Data shown →
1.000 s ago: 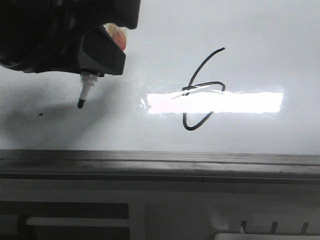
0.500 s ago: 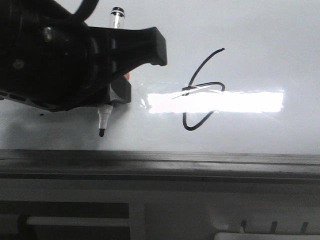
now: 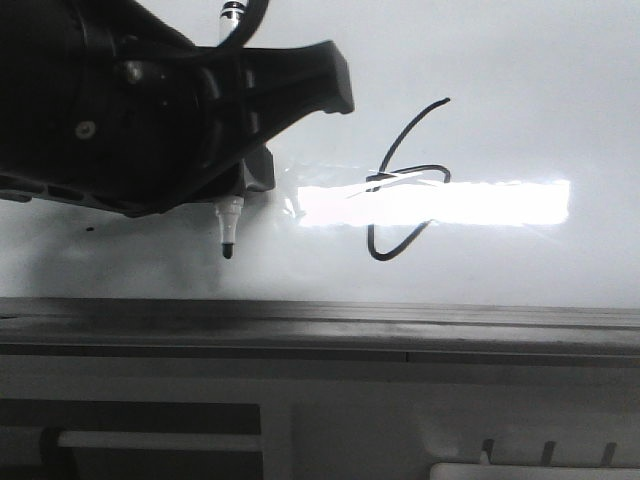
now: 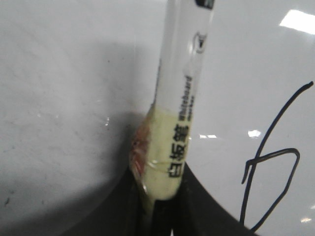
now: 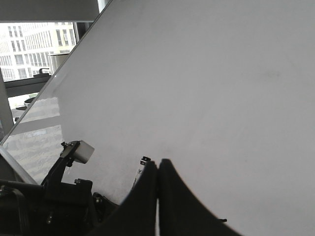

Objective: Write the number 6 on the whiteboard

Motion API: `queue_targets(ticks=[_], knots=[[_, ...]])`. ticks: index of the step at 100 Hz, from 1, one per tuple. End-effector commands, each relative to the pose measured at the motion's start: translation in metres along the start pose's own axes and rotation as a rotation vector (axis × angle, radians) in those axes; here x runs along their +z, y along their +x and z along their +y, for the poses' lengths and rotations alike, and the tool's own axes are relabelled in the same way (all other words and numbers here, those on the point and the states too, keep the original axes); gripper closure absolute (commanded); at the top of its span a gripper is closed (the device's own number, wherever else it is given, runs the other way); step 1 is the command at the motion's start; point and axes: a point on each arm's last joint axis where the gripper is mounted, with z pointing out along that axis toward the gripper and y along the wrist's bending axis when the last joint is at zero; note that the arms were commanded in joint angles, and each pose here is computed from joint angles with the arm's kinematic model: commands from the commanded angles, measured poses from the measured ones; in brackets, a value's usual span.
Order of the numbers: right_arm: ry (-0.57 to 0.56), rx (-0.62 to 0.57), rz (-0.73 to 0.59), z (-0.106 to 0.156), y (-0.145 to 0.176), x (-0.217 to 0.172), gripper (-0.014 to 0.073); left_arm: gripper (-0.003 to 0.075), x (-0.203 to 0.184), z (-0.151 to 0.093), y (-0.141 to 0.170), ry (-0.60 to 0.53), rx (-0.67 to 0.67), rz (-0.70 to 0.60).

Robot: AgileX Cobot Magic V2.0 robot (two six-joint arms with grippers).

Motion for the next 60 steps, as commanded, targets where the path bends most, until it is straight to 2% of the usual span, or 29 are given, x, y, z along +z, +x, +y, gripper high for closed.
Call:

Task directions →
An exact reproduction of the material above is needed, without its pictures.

Exercise answer →
1.000 s ago: 
0.500 s ago: 
now: 
now: 
now: 

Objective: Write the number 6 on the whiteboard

Motion API: `queue_targets(ticks=[_], knots=[[_, ...]])`. ticks: index of the step at 100 Hz, from 1, one per tuple. End-effector commands, each relative to the pose measured at the motion's start: translation in metres along the start pose's own axes and rotation as a rotation vector (axis × angle, radians) in those axes; here x runs along their +z, y along their +x and z along their +y, for the poses' lengths and rotations alike, and the tool's own axes are relabelled in the same way (all other words and numbers here, those on the point and the states too, keep the original axes); gripper closure absolute (commanded); at the top of its span a gripper is closed (the device's own number, wherever else it is given, runs the other way); step 1 is the command at the motion's start; point and axes: a point on each arm's last joint axis where the gripper is mounted, with z pointing out along that axis toward the gripper and y along the wrist's bending axis when the last joint is at zero; note that the arms were commanded in joint angles, and each pose here is computed from joint angles with the arm's kinematic model: commands from the commanded angles, measured poses from the measured ones; in brackets, a value's usual span.
Order of the numbers: right_arm: ry (-0.57 to 0.56), rx (-0.62 to 0.57), rz (-0.73 to 0.59), z (-0.106 to 0.156), y (-0.145 to 0.176), x (-0.217 to 0.172), gripper (-0.014 to 0.073); left_arm: gripper (-0.003 to 0.075), x (-0.203 to 0.184), z (-0.151 to 0.093), y (-0.141 to 0.170), ry (-0.60 to 0.53), rx (-0.67 to 0.67), rz (-0.70 to 0.60).

Robot: AgileX Cobot Magic V2.0 robot (two six-joint arms with grippers).

Motion for the next 60 steps, as commanded, targets where the path bends most, until it is straight to 2% of the usual span, or 29 are given, x, y, z along +z, +x, +y, gripper high for closed.
Call:

Nothing remains to be added to the answer.